■ EXERCISE REQUIREMENTS
The line containing "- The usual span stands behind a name" marks the start; return it and every line after it in the listing below, exactly, through the last.

GIVEN INFORMATION START

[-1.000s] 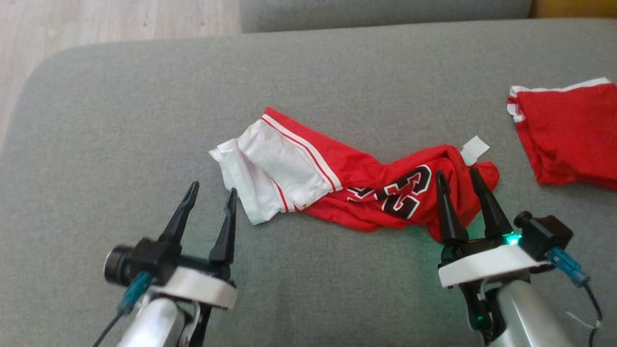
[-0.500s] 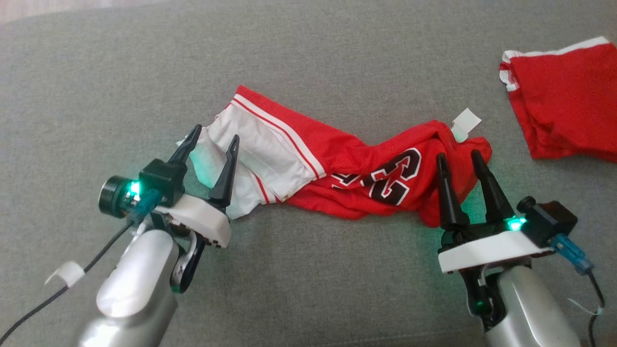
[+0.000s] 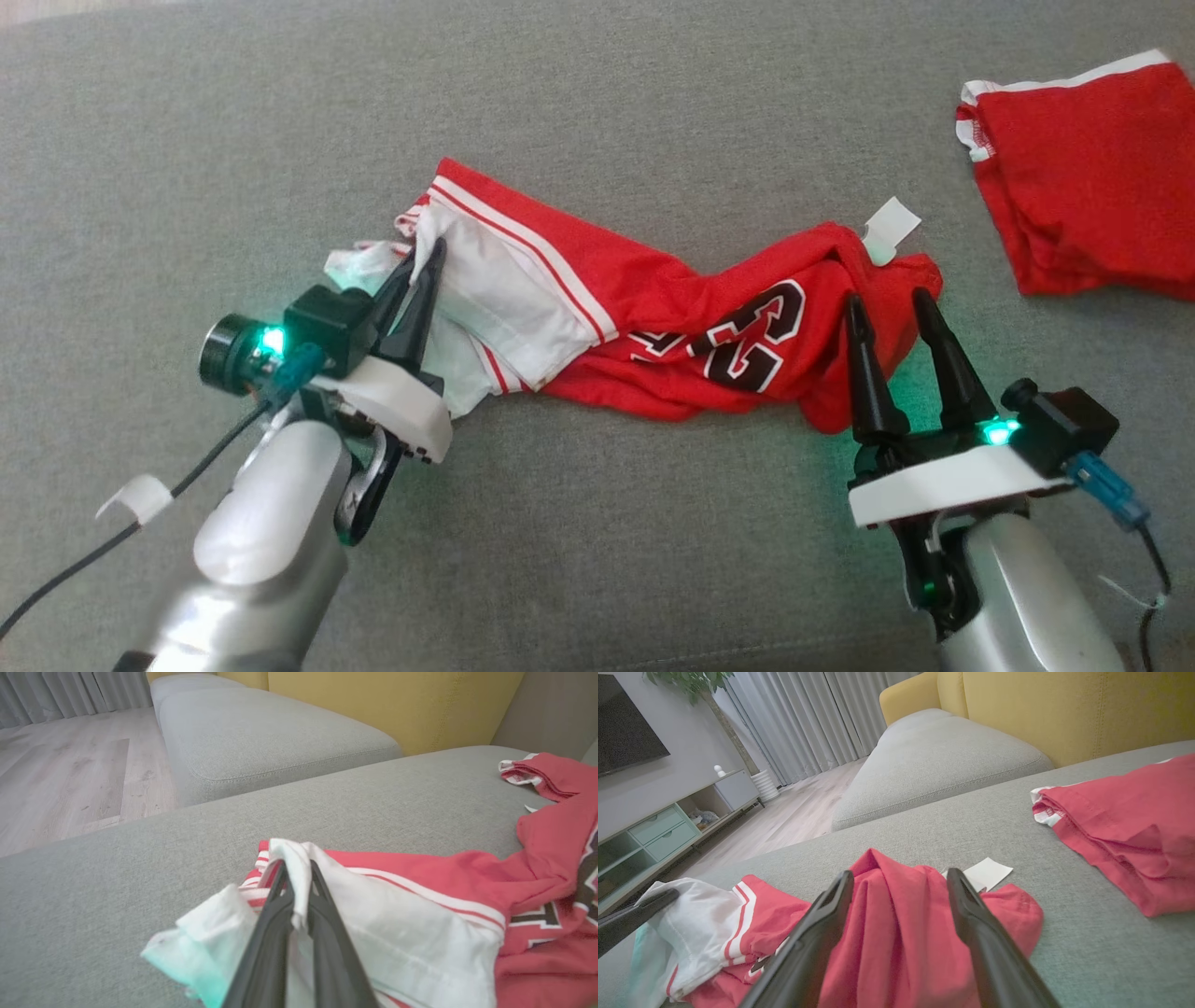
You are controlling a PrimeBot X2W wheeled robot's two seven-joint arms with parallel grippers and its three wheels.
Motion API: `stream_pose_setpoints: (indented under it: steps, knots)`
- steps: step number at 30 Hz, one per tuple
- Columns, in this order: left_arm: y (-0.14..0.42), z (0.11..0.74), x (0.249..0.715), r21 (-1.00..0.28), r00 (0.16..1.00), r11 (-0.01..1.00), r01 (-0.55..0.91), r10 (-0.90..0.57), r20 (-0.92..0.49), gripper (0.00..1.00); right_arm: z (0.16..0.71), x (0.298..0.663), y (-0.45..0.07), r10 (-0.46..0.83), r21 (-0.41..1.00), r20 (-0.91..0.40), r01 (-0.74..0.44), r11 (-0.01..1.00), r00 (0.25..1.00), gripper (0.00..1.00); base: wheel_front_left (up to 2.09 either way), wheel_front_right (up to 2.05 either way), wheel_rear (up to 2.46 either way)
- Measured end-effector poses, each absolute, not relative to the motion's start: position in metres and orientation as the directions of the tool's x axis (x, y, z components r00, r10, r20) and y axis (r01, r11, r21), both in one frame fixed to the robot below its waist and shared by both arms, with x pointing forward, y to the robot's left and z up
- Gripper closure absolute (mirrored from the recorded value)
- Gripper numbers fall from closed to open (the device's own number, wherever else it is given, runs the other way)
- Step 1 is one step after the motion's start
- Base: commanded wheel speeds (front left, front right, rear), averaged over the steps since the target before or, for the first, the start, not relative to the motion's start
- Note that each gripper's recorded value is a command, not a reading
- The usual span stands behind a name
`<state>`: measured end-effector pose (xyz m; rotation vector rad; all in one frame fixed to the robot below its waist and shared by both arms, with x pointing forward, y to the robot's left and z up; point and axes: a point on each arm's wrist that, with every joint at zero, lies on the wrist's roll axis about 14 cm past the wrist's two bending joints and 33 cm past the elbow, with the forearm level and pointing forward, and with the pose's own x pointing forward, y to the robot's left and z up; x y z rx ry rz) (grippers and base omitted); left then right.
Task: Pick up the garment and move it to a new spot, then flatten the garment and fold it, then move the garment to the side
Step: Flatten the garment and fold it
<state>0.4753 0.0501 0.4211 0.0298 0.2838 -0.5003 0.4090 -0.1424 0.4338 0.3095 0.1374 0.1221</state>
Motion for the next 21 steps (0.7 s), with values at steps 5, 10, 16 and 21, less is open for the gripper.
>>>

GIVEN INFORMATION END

■ ANSWER FOR THIS EXERCISE
- The usual span stands behind a name
`<state>`: measured end-effector pose (xyz m; rotation vector rad; all in one frame fixed to the robot below its waist and shared by both arms, with x pointing forward, y to the robot's left and z up; point and axes: a point on each arm's wrist that, with every joint at zero, lies on the wrist's roll axis about 14 cm past the wrist's two bending joints and 33 cm past the elbow, with the forearm level and pointing forward, and with the pose's own x pointing forward, y to the robot's left and z up; x y z rx ry rz) (grippers and base omitted); left then right.
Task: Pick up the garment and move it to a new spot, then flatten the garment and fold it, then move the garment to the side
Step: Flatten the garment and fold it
<state>0.4753 0.0501 0.4211 0.0298 0.2838 -0.5003 0.4090 -0.1424 0.4338 0.3095 0.1374 0.1221</state>
Motion for the next 21 steps (0.7 s), with values at steps 5, 10, 16 and 21, less is open for the gripper.
>>>

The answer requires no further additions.